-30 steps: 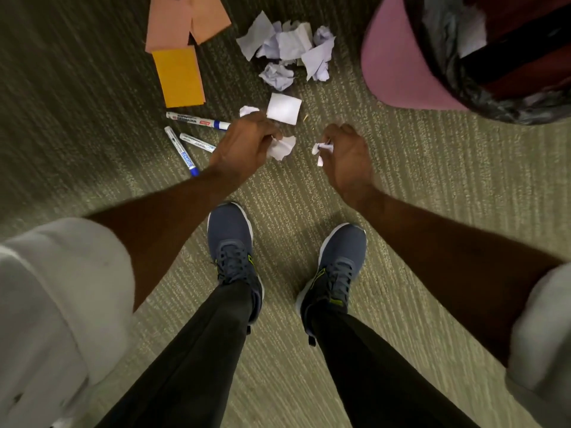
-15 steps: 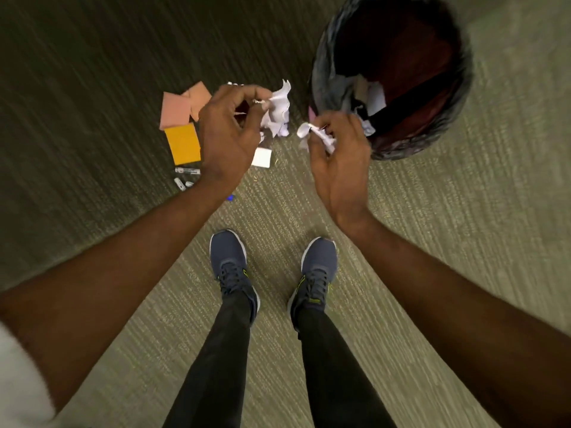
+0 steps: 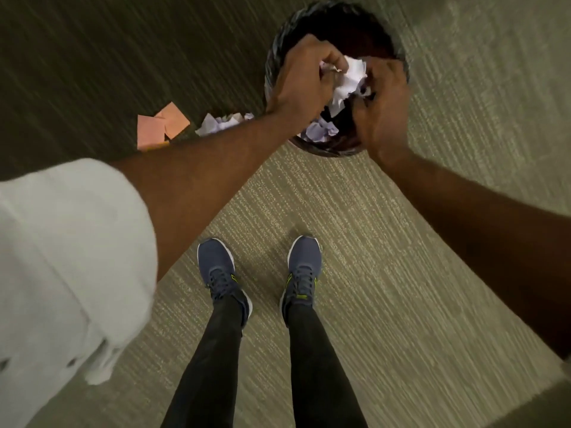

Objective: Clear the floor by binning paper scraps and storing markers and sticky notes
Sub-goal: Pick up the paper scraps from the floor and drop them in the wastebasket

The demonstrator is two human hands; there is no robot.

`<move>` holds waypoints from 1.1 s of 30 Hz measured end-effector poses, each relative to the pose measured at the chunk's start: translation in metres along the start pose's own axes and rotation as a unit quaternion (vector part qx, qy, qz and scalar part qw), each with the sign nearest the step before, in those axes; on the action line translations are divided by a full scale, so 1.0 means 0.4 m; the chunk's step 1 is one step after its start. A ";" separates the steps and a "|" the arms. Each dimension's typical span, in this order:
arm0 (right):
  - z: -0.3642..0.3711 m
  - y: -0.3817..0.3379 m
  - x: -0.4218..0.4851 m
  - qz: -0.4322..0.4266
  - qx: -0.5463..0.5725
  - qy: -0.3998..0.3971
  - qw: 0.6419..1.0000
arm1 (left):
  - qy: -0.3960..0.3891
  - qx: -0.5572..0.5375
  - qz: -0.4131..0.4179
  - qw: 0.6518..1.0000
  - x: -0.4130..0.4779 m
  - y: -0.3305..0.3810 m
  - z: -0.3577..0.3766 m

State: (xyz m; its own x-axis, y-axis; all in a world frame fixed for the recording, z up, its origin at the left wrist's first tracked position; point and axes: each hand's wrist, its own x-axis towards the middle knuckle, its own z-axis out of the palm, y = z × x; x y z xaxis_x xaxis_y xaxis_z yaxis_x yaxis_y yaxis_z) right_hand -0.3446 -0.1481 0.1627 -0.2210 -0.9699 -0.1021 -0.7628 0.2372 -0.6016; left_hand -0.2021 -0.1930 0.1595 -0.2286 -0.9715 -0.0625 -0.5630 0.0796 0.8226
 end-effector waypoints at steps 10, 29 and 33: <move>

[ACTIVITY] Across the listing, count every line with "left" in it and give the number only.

[TASK RESULT] 2